Source code for bayesflow.approximators.continuous_approximator

from collections.abc import Mapping, Sequence
from typing import Literal, Tuple

import numpy as np

import keras

from bayesflow.adapters import Adapter
from bayesflow.networks import InferenceNetwork, SummaryNetwork
from bayesflow.types import Tensor
from bayesflow.utils import split_arrays
from bayesflow.utils.serialization import serialize, serializable

from .approximator import Approximator
from .helpers import Sampler, ConditionBuilder

from ..networks.helpers import Standardization



[docs]
@serializable("bayesflow.approximators")
class ContinuousApproximator(Approximator):
    """
    Defines a wrapper for estimating arbitrary continuous distributions of the form:
    `p(inference_variables | summary(summary_variables), inference_conditions)`

    Any of the quantities on the RHS are optional. Can be used for neural posterior
    estimation (NPE), neural likelihood estimation (NLE), or any other kind of
    neural density estimation.

    Parameters
    ----------
    inference_network : InferenceNetwork
        The inference network used for posterior or likelihood approximation.
    adapter : bayesflow.adapters.Adapter, optional
        Adapter for data processing. You can use :py:meth:`build_adapter`
        to create it. If ``None`` (default), an identity adapter is used
        that makes a shallow copy and passes data through unchanged.
    summary_network : SummaryNetwork, optional
        The summary network used for data summarization (default is None).
    standardize : str | Sequence[str] | None
        The variables to standardize before passing to the networks. Can be either
        "all" or any subset of ["inference_variables", "summary_variables", "inference_conditions"].
        (default is "inference_variables").
    **kwargs : dict, optional
        Additional arguments passed to the :py:class:`bayesflow.approximators.Approximator` class.
    """

    def __init__(
        self,
        *,
        inference_network: InferenceNetwork,
        adapter: Adapter = None,
        summary_network: SummaryNetwork = None,
        standardize: str | Sequence[str] | None = "inference_variables",
        **kwargs,
    ):
        super().__init__(**kwargs)
        self.adapter = adapter if adapter is not None else Adapter()
        self.inference_network = inference_network
        self.summary_network = summary_network
        self.sampler = Sampler()
        self.standardizer = Standardization(standardize)
        self.condition_builder = ConditionBuilder()
        self.has_distribution = True


[docs]
    def compute_metrics(
        self,
        inference_variables: Tensor,
        inference_conditions: Tensor = None,
        summary_variables: Tensor = None,
        sample_weight: Tensor = None,
        summary_attention_mask: Tensor = None,
        summary_mask: Tensor = None,
        inference_attention_mask: Tensor = None,
        inference_mask: Tensor = None,
        stage: str = "training",
    ) -> dict[str, Tensor]:
        """
        Computes loss and tracks metrics for the inference and summary networks.

        This method orchestrates the end-to-end computation of metrics and loss for a model
        with both inference and optional summary network.

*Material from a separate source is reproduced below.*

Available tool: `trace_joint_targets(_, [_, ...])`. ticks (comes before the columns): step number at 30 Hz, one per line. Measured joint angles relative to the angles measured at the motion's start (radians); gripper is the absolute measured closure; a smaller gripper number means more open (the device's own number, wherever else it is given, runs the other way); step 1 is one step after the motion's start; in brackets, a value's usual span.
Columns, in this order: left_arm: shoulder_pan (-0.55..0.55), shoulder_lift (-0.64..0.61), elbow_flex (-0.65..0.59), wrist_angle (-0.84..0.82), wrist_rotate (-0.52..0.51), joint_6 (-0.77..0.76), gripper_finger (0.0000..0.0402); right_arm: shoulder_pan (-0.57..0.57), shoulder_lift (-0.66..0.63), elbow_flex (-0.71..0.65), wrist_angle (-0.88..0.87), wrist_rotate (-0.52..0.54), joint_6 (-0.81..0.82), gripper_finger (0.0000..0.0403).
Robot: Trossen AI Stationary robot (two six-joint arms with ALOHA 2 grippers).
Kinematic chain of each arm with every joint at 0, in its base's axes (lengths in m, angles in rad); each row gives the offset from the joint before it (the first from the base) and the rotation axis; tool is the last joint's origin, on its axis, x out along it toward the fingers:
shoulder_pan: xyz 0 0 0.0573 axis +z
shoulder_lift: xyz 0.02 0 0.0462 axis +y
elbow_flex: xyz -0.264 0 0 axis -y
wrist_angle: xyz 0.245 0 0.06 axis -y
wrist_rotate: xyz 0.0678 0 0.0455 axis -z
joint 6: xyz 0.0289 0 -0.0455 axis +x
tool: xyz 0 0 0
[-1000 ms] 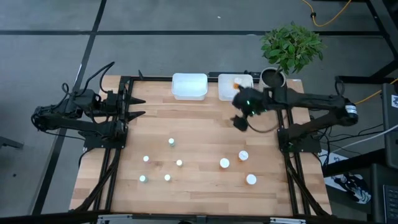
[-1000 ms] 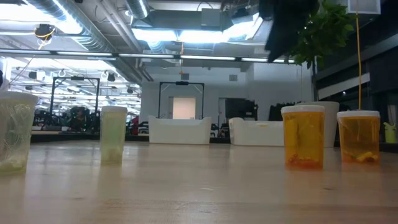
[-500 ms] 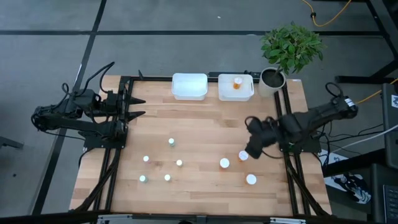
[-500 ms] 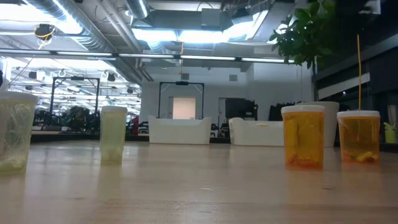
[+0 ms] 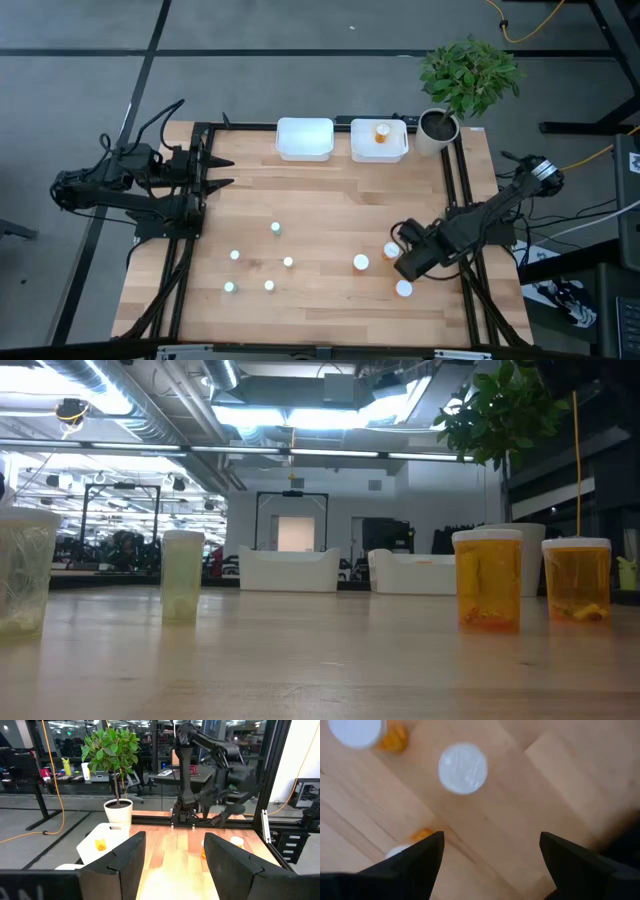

It handles standardization of input
        variables, combines summary outputs with inference conditions when necessary, and
        aggregates loss and all tracked metrics into a unified dictionary. The returned dictionary
        includes both the total loss and all individual metrics, with keys indicating their source.

        Parameters
        ----------
        inference_variables : Tensor
            Input tensor(s) for the inference network. These are typically latent variables to be modeled.
        inference_conditions : Tensor, optional
            Conditioning variables for the inference network (default is None).
            May be combined with outputs from the summary network if present.
        summary_variables : Tensor, optional
            Input tensor(s) for the summary network (default is None). Required if
            a summary network is present.
        sample_weight : Tensor, optional
            Weighting tensor for metric computation (default is None).
        summary_attention_mask : Tensor, optional
            Attention mask forwarded to the summary network (default is None).
        summary_mask : Tensor, optional
            Padding / key mask forwarded to the summary network (default is None).
        inference_attention_mask : Tensor, optional
            Attention mask forwarded to the inference network (default is None).
        inference_mask : Tensor, optional
            Padding / key mask forwarded to the inference network (default is None).
        stage : str, optional
            Current training stage (e.g., "training", "validation", "inference"). Controls
            the behavior of standardization and some metric computations (default is "training").

        Returns
        -------
        metrics : dict[str, Tensor]
            Dictionary containing the total loss under the key "loss", as well as all tracked
            metrics for the inference and summary networks. Each metric key is prefixed with
            "inference_" or "summary_" to indicate its source.
        """

        inference_variables = self.standardizer.maybe_standardize(
            inference_variables, key="inference_variables", stage=stage
        )

        masks = dict(
            summary_attention_mask=summary_attention_mask,
            summary_mask=summary_mask,
            inference_attention_mask=inference_attention_mask,
            inference_mask=inference_mask,
        )
        summary_kwargs = self._collect_mask_kwargs(self._SUMMARY_MASK_KEYS, masks)
        inference_kwargs = self._collect_mask_kwargs(self._INFERENCE_MASK_KEYS, masks)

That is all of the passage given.